WORK ORDER. Only the count is needed. Count the lines below with the word "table" in them.
*** Opening of MATERIAL SUPPLIED ***
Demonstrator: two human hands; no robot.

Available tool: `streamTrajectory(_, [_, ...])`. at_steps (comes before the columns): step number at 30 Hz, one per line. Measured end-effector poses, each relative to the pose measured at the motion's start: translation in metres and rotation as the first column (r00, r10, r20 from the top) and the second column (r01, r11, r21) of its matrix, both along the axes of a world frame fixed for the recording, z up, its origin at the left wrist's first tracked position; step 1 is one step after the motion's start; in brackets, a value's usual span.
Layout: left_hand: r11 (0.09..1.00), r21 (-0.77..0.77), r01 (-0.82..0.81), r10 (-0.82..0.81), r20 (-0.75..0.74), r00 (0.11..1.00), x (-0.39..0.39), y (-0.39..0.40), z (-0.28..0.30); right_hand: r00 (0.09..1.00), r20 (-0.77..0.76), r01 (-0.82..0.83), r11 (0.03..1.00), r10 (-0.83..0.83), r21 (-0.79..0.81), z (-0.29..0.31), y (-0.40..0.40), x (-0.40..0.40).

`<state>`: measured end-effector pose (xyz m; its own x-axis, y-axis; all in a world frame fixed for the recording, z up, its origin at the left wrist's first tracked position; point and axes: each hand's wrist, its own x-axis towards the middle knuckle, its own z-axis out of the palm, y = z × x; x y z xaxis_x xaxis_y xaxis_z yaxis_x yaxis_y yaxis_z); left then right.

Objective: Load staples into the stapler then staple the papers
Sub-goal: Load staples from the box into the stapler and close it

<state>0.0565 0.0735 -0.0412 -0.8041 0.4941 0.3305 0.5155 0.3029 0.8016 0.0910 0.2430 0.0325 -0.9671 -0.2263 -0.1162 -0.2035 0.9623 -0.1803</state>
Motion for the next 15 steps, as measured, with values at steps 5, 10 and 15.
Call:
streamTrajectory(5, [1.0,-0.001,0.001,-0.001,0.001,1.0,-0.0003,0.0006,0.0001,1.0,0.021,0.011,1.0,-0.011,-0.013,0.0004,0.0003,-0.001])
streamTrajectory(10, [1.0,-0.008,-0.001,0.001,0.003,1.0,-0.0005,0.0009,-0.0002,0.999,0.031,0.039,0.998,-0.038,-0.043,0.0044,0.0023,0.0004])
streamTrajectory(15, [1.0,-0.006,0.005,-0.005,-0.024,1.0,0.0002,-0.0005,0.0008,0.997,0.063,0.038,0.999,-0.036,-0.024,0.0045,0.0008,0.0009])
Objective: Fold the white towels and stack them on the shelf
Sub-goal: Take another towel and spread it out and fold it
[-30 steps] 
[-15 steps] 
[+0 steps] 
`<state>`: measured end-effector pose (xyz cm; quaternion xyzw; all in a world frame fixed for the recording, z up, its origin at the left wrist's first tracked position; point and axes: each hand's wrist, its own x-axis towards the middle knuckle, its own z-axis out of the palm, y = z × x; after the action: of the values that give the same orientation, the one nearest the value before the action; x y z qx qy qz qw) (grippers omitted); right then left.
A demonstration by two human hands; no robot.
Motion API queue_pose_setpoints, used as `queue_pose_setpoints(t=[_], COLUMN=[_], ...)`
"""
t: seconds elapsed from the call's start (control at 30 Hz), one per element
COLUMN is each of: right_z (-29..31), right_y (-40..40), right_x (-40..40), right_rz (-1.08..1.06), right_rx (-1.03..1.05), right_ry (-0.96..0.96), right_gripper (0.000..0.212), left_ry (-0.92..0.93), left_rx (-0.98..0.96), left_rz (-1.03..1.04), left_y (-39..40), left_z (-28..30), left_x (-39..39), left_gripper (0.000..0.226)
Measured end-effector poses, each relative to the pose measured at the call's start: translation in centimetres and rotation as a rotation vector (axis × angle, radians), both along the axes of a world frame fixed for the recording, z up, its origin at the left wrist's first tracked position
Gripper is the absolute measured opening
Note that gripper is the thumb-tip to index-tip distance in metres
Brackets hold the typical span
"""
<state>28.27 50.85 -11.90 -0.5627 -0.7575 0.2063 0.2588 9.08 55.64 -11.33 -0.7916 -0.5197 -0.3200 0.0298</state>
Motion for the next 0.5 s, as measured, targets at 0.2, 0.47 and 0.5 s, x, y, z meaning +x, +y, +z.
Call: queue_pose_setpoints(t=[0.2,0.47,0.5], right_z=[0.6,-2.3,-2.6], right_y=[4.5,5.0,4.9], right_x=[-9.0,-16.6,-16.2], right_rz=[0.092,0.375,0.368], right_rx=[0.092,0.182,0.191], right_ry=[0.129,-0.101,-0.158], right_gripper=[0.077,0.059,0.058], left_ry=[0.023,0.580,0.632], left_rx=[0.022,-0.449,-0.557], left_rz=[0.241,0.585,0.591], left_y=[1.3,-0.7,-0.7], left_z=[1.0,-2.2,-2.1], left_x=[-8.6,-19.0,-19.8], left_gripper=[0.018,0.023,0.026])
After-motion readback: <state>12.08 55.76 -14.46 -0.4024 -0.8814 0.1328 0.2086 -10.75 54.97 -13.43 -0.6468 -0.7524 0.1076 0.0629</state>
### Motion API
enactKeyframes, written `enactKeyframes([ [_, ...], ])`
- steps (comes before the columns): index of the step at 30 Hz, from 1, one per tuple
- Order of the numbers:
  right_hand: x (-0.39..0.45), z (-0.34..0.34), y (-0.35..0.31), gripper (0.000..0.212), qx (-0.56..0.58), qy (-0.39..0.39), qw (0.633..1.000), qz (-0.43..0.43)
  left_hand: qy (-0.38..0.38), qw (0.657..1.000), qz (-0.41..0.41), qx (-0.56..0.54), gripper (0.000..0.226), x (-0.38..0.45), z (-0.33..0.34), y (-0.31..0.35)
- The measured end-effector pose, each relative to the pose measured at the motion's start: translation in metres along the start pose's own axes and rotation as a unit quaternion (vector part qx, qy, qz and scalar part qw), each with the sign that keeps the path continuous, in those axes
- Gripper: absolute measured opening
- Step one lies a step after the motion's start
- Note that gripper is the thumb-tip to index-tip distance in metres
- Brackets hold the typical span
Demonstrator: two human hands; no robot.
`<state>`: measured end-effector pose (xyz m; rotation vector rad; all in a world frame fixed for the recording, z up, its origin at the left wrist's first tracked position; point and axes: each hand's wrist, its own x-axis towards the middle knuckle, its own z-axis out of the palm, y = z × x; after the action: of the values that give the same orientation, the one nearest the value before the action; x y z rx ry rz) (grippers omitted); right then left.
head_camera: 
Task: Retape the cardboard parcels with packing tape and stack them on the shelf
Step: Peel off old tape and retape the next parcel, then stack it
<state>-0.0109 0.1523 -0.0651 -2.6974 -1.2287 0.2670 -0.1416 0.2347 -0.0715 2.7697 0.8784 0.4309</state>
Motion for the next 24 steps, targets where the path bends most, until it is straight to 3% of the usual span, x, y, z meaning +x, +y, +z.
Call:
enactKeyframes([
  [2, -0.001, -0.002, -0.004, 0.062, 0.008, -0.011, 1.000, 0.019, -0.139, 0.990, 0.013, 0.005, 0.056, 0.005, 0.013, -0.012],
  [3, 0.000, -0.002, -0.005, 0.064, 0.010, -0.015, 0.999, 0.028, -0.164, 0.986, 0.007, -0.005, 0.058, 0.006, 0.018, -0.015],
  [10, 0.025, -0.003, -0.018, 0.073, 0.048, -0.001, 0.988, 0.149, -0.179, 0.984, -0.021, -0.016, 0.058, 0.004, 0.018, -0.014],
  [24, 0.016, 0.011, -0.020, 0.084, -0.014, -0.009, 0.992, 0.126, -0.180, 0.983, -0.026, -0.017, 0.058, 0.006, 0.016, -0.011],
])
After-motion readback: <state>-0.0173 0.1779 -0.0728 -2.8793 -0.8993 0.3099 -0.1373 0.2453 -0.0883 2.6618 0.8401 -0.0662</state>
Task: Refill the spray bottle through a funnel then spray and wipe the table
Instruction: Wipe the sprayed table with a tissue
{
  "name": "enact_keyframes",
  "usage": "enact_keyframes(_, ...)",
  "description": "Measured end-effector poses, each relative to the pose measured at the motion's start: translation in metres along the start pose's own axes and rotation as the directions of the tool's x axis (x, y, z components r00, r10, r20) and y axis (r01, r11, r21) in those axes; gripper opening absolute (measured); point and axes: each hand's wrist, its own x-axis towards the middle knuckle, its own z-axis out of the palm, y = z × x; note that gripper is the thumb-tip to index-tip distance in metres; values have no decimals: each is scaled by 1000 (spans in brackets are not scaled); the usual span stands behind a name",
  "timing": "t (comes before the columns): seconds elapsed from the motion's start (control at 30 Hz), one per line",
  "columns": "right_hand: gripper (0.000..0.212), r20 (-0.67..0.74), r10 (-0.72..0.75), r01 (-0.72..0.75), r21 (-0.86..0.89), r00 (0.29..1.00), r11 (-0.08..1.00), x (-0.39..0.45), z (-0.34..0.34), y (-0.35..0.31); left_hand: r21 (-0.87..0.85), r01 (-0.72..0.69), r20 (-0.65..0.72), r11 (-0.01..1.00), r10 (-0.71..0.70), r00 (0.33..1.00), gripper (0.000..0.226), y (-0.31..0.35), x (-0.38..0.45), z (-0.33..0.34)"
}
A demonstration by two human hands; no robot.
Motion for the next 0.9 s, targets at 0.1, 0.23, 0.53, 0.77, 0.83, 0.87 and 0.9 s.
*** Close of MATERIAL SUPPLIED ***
ANSWER. 2